> What the exercise asks
Take the data below and extract the lines from the one with "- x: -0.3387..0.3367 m" to the one with "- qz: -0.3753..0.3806", inclusive, exactly as written.

> Dataset entries
# # # # # # #

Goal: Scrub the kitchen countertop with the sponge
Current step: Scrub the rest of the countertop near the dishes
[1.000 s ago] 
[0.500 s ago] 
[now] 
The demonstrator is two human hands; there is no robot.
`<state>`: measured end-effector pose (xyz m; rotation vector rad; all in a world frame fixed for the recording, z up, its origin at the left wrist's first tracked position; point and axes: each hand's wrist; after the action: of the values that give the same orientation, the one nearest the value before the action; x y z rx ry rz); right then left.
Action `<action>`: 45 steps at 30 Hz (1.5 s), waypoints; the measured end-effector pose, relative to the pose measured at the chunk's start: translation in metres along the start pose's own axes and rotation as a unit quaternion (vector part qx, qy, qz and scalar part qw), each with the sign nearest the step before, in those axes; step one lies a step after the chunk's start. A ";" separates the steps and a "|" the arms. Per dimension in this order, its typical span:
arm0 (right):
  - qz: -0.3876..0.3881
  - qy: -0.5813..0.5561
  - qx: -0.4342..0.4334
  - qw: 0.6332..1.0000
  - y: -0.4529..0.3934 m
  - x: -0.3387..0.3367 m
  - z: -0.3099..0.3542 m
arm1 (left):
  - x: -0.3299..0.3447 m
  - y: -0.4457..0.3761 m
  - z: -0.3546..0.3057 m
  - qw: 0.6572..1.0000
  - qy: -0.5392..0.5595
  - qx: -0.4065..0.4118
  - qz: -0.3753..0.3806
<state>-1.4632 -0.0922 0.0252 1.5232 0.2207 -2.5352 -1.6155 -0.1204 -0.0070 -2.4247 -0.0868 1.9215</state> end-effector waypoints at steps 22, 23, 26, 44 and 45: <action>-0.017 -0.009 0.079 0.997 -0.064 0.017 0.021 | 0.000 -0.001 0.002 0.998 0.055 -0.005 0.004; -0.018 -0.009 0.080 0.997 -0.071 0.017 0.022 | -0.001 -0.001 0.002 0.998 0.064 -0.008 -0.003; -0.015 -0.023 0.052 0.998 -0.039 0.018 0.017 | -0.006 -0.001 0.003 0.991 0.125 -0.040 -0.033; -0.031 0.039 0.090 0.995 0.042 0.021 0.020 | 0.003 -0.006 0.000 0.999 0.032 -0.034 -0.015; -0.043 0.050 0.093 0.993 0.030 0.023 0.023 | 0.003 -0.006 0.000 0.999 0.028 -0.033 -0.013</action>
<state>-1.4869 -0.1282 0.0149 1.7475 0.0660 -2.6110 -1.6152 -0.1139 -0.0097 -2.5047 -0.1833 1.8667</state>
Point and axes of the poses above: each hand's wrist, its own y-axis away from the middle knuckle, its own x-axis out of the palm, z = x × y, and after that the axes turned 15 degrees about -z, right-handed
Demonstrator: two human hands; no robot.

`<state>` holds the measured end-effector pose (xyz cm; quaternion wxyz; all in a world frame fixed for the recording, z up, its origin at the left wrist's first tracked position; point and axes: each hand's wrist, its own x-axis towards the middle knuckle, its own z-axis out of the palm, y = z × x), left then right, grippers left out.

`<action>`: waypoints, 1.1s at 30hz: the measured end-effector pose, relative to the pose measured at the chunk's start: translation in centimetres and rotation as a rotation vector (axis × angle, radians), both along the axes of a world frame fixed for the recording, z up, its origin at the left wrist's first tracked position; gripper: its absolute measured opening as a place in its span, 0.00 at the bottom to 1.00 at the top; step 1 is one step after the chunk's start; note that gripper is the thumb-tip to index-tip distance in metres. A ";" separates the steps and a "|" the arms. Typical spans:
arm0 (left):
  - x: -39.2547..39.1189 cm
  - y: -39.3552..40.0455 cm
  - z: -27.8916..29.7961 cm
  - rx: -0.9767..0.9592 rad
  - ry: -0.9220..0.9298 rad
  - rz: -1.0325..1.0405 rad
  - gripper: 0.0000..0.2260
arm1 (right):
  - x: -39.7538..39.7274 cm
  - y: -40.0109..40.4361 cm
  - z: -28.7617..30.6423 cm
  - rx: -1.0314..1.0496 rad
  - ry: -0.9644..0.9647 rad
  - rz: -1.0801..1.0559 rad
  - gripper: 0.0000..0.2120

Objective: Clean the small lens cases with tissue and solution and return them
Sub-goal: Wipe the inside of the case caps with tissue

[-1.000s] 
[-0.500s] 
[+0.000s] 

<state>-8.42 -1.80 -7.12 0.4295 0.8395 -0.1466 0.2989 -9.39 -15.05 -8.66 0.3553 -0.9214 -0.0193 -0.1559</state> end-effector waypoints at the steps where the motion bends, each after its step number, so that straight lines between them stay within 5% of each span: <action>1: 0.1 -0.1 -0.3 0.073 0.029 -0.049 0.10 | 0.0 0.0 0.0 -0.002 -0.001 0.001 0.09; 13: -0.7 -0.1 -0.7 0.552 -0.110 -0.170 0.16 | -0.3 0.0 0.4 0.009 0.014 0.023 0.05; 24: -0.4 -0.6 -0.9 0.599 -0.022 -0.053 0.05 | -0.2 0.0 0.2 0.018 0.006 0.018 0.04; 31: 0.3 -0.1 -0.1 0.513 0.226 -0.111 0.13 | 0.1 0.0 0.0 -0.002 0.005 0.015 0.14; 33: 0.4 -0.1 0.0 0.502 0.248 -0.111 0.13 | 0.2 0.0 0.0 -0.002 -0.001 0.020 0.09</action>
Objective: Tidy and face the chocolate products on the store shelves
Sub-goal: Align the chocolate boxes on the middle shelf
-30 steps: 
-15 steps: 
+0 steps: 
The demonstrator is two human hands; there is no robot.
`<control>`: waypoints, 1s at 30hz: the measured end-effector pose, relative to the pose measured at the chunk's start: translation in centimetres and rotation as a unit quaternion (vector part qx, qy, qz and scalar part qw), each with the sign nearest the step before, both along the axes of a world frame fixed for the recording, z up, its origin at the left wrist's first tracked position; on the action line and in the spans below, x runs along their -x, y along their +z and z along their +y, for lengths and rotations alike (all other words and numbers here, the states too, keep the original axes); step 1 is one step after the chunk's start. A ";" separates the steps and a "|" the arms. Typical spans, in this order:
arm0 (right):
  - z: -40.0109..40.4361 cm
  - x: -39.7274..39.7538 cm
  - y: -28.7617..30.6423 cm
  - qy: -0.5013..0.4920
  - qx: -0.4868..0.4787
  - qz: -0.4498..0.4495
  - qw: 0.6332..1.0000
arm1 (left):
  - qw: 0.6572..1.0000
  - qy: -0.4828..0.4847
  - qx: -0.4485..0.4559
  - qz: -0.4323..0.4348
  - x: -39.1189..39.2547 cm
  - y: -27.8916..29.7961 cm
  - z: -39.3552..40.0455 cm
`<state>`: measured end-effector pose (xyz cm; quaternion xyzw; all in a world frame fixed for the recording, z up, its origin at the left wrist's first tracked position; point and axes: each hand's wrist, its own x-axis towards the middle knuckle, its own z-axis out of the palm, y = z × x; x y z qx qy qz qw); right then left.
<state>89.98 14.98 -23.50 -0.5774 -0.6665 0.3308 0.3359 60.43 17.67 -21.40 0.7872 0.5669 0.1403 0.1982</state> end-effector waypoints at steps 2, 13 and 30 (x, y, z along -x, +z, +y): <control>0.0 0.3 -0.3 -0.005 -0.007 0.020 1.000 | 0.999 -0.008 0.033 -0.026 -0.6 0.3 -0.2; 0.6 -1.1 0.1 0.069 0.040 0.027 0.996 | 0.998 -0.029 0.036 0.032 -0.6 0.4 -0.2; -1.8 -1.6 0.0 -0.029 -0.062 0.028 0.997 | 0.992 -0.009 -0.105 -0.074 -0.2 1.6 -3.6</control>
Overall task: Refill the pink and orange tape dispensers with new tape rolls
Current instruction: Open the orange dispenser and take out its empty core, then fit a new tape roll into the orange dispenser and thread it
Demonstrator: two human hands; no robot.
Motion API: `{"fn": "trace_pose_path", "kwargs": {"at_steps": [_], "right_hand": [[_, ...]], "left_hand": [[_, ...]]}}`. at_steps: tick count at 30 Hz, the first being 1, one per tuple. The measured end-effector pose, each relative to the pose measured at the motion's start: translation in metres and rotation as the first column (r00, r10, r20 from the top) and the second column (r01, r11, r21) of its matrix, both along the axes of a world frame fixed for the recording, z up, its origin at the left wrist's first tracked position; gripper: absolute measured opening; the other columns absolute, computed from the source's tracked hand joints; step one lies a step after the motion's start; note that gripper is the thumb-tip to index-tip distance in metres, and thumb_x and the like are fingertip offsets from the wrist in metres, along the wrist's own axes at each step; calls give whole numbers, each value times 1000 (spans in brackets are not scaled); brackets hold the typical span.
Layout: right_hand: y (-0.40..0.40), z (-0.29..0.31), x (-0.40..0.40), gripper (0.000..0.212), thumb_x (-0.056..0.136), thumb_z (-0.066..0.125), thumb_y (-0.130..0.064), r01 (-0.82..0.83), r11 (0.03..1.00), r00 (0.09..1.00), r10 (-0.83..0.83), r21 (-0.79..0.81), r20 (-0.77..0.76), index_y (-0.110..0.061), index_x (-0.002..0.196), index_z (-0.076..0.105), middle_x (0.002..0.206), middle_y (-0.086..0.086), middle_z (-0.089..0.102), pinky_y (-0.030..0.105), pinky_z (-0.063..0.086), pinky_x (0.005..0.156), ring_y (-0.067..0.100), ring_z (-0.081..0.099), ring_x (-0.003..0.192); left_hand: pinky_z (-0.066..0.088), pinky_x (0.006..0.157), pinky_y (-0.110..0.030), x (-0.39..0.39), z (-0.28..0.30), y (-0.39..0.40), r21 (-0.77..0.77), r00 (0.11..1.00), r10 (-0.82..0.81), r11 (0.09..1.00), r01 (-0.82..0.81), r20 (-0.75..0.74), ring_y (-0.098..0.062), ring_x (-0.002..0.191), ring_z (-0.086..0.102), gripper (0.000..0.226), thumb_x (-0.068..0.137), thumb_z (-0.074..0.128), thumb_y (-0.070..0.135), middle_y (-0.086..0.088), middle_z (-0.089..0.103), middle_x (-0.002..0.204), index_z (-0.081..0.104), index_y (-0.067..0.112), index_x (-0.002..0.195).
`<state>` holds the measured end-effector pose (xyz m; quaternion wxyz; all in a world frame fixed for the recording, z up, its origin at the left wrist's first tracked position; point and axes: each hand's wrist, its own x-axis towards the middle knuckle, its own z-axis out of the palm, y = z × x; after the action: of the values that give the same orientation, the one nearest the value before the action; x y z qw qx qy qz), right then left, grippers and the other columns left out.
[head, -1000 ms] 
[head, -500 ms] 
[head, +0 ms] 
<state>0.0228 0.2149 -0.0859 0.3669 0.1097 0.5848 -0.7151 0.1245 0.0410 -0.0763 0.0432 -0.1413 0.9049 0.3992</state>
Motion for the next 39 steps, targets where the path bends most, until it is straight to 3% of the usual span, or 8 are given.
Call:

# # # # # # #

> Your solution
  - x: -0.3387..0.3367 m
  - z: -0.3099..0.3542 m
arm1 (left):
  - x: -0.3299..0.3447 m
  - y: -0.4457..0.3761 m
  - z: -0.3546..0.3057 m
  - qw: 0.6572..1.0000
  - qy: -0.5392..0.5595
  - qx: -0.4065..0.4118
  - qz: -0.3753..0.3806

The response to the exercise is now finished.